Mira blinked and pulsed green and red through her eyes. Red and blue. Blue and green. Rings of colors she had gazed into the eyes of others with so many times it was instinct. No matter how many words someone tried to stuff into her head to control her, she always knew how to do this.

“Huh?” Cyda’s face fell blanker, eyes wider. “What’s going— No, wait, you’re not supposed to do that.”

“But now that I am,” said Mira, “you don’t want me to stop.”

“No, no, st-stop,” Cyda said. “I mean, uhh.” She turned away from Mira. “I’m not looking at you, so you might as . . . well . . . stop . . .”

Cyda swayed despite not looking at Mira. If this was an illusion as Ainsley said, Mira couldn’t trust what she saw. She assumed Cyda was still looking at her.

“Now, now, you don’t want me to do that,” Mira said. “You want me to keep showing you this dazzling spectacle, don’t you? This is your world, so my eyes are so hypnotic, because you want me to be, so hypnotic and beautiful.”

“N-No, that’s, I don’t want . . . Stop it! I’m in—con–control.”

“But it would feel so nice to give up control and relax,” Mira said. “To drop your burdens and sleep so peacefully.”

“No, no I—I don’t . . .”

“Hush now,” said Mira. “You just want to sleep, safe and sound, wrapped up snug in peaceful bliss.”

Cyda sighed as she swayed on her feet back to Mira. Her eyes stared wide, shifted from her rainbow wave to pulsing with Mira’s hypnotic colors. Her mouth hung ajar.

A memory from yesterday rose in Mira. She wondered if it might work.

“Now, come here and let me sing you a lullaby,” Mira said. Cyda stepped closer, legs wobbling, until Mira could whisper to her.

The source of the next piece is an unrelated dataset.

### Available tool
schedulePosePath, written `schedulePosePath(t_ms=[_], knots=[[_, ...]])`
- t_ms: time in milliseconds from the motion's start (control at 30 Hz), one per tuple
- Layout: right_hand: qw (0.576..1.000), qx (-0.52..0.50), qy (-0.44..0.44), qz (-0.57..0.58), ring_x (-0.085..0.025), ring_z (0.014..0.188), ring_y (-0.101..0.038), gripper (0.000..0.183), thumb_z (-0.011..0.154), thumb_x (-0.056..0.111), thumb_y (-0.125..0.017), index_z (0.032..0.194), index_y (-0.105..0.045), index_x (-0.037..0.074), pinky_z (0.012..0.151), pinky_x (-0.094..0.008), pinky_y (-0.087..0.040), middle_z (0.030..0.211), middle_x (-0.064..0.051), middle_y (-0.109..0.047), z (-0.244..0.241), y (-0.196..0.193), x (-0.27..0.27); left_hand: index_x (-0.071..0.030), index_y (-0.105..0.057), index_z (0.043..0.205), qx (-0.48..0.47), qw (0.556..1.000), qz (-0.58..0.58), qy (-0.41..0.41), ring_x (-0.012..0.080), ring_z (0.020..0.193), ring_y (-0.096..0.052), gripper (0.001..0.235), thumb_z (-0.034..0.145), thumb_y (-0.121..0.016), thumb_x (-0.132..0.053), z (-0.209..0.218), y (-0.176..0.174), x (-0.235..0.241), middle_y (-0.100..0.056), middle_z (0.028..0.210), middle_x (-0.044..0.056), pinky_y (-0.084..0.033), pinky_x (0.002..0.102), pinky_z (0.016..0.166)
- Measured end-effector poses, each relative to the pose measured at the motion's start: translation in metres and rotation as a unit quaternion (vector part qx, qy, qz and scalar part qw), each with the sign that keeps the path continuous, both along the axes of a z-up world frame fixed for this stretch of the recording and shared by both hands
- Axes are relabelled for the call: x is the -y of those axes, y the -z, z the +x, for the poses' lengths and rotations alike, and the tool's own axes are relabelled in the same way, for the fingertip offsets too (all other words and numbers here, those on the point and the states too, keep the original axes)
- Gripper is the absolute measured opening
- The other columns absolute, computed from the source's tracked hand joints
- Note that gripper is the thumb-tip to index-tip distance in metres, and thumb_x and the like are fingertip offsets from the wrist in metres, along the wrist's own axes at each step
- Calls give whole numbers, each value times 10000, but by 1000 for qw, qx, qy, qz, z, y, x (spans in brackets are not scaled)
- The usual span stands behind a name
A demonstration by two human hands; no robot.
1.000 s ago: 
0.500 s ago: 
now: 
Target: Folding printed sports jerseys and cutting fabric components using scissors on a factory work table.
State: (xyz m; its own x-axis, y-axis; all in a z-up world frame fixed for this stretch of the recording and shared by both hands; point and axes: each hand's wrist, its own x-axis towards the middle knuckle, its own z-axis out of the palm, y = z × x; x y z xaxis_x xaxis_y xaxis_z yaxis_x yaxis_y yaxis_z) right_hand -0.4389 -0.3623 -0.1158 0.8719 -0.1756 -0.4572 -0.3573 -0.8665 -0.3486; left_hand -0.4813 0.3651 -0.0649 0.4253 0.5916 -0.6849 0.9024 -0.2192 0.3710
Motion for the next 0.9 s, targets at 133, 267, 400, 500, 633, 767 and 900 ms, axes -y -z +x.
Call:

“Hush little dear now, don’t stray away,
“Mama’s brought some prey in for you to play,
“And when that prey’s blood has all spilled,
“Mama will be back with a brand new kill,
“And once you’ve drank and once you’ve fed,
“Mama’s gonna wrap you up in a silk bed,
“And once you’re strong enough to break free,
“You can fight your siblings for territory,
“But until that day comes too soon,
“I’ll keep you safe and always sing this tune.”

As Mira sang, Cyda’s eyes drifted shut. The world melted into the pulsing rings of red, blue, and green. Mira wondered if this was what her prey saw when she hypnotized them.

By the end of the lullaby a smile spread over Cyda’s dazed face. It held no hint of the fanged cruelty all her other smiles had. It was a smile of soft peace, of welcome surrender.

“Now drop, little one,” Mira said. “It’s time to go to sleep.” Cyda sighed and mumbled.

“Yes, mama . . .”

Cyda dropped to her knees and collapsed.

The illusion fell apart. Mira gasped as reality flooded back to her. She was still stuck to the wall in Cyda’s silk cocoon, webbing trailed over her body.

Very little silk stuck to her tail—was that why she didn’t have one in the illusion?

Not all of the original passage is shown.